Aylar sürüyor ayrılmaları. Koca bırakmıyor peşini. Israr ediyor boşanmamak için ancak kayınpederden yılıyor. Birkaç kez yolunu kesse de fazla yaklaşamıyor.

Küçücük bir kondu evi buluyor baba evine yakın. Tanıdık bir ailenin kondusuna bitişik bir oda. Neyse ki suyu ve tuvaleti var. Bir köşede mutfak. Maviş’i ananneye bırakarak çıkıyor gündelik ücretle varsıl evlerde temizliğe.
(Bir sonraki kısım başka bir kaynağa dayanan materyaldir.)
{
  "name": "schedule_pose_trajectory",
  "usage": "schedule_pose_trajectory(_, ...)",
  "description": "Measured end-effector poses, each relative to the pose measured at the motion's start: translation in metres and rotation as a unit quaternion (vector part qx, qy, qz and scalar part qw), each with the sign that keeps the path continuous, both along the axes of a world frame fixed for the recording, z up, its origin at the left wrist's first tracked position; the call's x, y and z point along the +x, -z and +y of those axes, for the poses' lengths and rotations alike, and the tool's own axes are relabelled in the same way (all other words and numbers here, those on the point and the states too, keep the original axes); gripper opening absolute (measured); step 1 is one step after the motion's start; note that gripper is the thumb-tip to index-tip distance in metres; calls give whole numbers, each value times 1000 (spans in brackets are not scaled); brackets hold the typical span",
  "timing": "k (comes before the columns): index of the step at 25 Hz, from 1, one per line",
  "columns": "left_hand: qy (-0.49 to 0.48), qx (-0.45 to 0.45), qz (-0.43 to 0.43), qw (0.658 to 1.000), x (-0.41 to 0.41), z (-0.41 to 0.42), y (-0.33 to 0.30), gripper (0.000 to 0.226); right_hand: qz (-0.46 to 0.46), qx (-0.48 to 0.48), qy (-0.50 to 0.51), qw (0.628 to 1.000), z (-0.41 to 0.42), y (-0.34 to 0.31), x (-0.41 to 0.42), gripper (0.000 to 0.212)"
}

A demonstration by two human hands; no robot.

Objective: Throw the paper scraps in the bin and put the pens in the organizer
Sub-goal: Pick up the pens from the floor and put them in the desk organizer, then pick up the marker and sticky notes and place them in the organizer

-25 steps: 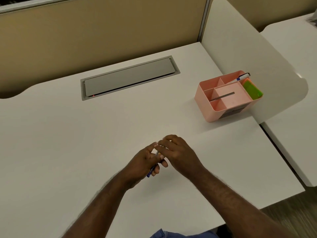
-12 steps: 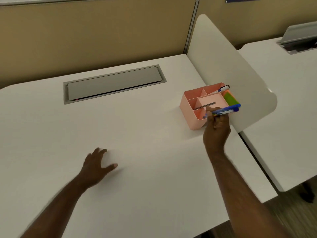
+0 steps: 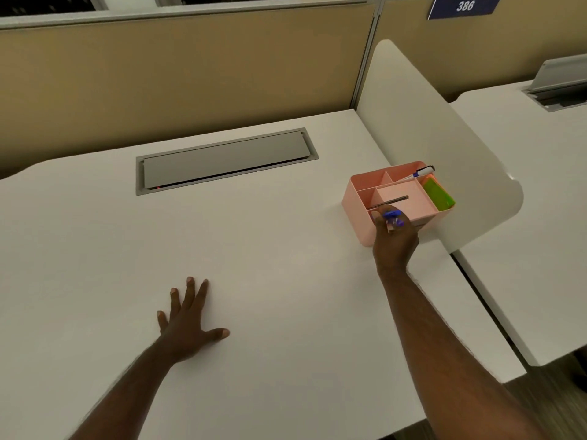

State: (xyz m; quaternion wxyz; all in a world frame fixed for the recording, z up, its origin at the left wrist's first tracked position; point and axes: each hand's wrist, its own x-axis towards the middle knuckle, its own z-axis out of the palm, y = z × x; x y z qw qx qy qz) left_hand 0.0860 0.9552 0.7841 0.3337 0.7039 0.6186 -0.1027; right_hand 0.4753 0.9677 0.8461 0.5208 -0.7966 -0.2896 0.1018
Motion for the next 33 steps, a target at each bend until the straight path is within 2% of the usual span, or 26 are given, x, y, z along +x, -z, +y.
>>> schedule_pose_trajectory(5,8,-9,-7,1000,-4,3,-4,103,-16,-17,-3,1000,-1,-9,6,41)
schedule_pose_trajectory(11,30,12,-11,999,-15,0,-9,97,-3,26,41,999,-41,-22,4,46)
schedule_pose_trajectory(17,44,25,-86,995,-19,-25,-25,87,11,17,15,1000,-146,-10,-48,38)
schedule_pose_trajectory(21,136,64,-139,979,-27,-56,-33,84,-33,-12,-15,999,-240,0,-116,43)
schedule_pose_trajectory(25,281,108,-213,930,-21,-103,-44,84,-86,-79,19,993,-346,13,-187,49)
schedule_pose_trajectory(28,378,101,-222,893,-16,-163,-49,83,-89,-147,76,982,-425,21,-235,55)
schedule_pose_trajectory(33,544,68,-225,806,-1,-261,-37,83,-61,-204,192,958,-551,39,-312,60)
Çok olmamış temizliğe başlayalı, çabuk alışmış yalnız yaşamaya. Bir odalık bir gecekondu köşesinde geçiyor günleri Maviş’yle. Senin yazgın da benimki veya anneminki olmayacak, sen okuyacaksın Maviş diyerek ninniler söylüyor. Söylediği ninnilerle uykuya dalıyor her ikisi de. Sabah annesine bırakıp çıkıyor evden, akşam bazen annesiyle yiyor yemeği, bazen Maviş’le kendi odasında.
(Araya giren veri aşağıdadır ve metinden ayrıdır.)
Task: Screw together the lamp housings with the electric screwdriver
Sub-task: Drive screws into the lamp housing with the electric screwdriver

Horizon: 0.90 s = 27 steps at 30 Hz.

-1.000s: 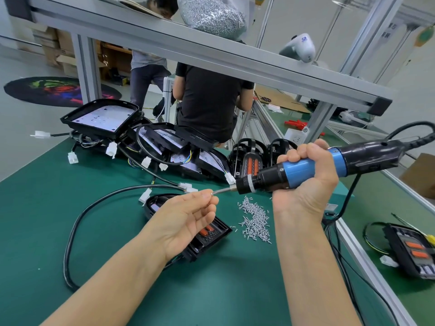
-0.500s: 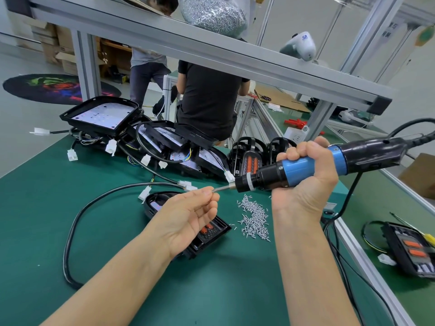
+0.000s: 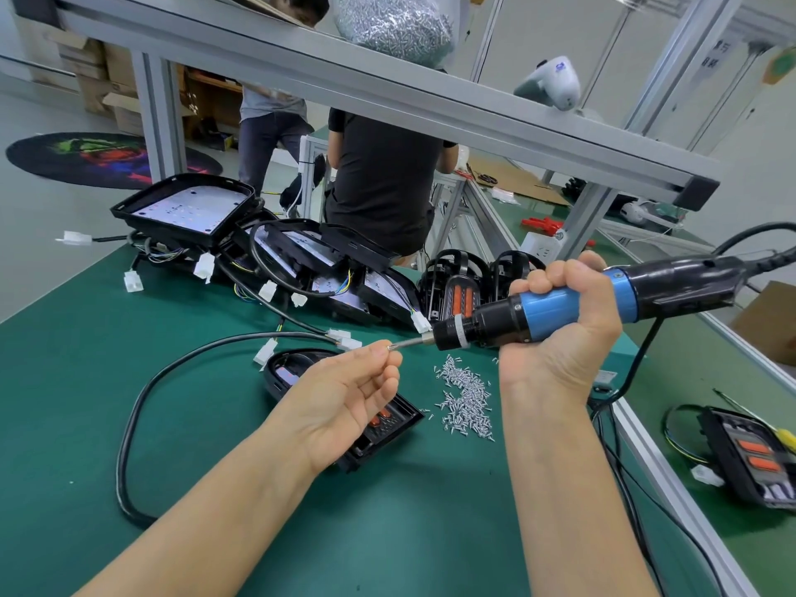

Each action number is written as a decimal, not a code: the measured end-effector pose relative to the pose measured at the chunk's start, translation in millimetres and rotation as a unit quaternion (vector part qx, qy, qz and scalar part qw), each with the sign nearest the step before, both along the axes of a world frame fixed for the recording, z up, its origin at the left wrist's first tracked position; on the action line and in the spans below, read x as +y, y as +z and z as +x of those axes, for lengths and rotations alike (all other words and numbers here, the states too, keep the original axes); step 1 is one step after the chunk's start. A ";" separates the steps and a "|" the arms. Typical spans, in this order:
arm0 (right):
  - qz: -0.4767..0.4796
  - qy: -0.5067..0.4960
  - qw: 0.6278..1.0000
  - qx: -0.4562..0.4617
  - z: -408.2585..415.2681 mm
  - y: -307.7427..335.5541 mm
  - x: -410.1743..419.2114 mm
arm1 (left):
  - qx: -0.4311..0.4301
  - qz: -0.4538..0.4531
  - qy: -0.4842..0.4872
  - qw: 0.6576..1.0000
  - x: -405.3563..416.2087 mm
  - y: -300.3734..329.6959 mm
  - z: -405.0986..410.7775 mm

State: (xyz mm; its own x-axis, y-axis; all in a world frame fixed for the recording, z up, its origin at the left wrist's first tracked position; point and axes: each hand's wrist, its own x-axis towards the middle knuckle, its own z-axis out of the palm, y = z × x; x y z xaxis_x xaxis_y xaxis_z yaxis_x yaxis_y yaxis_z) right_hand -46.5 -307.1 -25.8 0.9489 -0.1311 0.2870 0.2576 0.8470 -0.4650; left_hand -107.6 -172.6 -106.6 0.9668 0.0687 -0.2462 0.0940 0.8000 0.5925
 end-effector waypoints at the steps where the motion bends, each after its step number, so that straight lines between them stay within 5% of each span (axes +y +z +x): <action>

Adı Özlem. Baba evinde televizyonda izliyor rahat yaşamları. Eline geçen gazetelerde, dergilerde okuyor rahat yaşamı. Özlem duyuyor o evlerde oturmaya, onlar gibi yaşamaya. Özlemini duyduğu yaşamın tüm işçilerin, çalışanların birliğinden geçeceğini öğrenecek. Tek başını kurtarmanın bir çözüm olmayacağını, kurtarsa bile kendisi gibi binlerce gündelikçinin yaşamının değişmeyeceğini, “Yeter artık be, bitsin bu yoksulluk!” demeyi de öğrenecek. Ya da ben öyle kuruyorum emekli kafamla. Yeter diye bağırdığımız meydanlarda yükselen gür sesimiz çınlıyor kulaklarımda. Biz yeter edebilmiş miydik selin önündeki bu ufalanmayı? Biz edemedik ama gençler edecek diye dönüyorum yazıma.
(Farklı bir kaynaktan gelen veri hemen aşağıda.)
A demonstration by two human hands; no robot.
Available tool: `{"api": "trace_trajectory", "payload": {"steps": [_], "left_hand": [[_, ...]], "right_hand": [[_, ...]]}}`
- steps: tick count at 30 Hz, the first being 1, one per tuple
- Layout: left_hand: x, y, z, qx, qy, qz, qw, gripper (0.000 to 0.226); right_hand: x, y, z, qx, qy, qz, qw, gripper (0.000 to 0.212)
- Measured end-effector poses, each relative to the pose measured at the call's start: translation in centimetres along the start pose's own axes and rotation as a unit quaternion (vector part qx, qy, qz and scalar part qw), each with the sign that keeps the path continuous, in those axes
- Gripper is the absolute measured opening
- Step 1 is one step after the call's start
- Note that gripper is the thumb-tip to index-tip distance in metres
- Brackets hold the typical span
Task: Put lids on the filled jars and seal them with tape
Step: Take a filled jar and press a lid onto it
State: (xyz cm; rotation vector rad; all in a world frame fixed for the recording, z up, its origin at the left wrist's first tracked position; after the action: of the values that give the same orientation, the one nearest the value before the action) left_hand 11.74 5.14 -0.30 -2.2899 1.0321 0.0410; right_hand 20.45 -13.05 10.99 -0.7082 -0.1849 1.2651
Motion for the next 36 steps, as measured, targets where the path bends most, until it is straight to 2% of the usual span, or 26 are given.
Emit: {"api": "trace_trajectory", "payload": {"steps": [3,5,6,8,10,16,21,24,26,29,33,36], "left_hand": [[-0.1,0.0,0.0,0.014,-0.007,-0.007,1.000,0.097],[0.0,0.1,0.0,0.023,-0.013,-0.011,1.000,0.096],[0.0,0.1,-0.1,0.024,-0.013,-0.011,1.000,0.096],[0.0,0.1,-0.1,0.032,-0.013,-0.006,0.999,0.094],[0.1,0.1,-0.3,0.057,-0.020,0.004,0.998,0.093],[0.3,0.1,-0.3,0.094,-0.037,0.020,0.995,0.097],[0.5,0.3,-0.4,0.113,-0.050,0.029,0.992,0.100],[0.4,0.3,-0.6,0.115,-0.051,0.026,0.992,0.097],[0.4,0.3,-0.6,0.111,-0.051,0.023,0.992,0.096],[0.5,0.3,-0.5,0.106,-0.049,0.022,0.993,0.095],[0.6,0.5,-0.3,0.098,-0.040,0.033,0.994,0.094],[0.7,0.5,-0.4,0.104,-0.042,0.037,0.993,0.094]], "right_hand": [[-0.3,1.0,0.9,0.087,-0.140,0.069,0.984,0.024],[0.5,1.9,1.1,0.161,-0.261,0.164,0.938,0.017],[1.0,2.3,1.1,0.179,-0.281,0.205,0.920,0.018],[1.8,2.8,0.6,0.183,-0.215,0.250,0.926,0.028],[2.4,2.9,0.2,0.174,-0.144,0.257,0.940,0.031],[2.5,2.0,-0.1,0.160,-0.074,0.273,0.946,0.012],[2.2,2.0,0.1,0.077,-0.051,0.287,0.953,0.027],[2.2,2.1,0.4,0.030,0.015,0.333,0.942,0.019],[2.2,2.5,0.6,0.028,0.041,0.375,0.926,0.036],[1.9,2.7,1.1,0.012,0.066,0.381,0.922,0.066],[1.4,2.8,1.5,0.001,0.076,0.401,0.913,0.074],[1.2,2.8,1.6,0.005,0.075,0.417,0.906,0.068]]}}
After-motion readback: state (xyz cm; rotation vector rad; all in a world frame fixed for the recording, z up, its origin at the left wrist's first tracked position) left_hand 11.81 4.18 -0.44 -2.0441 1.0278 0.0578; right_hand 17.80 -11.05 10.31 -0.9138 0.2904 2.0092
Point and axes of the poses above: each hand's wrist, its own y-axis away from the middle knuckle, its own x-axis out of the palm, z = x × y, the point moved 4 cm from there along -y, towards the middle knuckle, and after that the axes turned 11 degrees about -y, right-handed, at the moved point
Kahve molası bitti sanırım. Sesler kesildi, eşim hafif adımlarla mutfağa geçiyor. Kahve içeceğiz anlaşılan, her akşamüstü yaptığımız gibi.

Oturduğum yere yaklaştığının ayırdına varıyorum sesi duyunca. “Beyim bu masayı da sileyim mi? Gözlerine bakıyorum, ela gözlerine. Ne kadar güzel, diyorum içimden. Bu güzel gözlerde hüzün olmamalı, bu güzel gözler içi kararmış, kafası örümcek dolu bir kara cahilin elinde solmamalı. Bu genç kadın da insan gibi yaşamalı. Sonra ne gelir elimden diyorum, kendime. Ne gelir elimden günlük ücretini vermekten başka? Belki ücretinin biraz fazlası… Belki bu üç kuruşluk fazlayı da kabul etmeyecek, öyle onurlu bir duruşu var ki!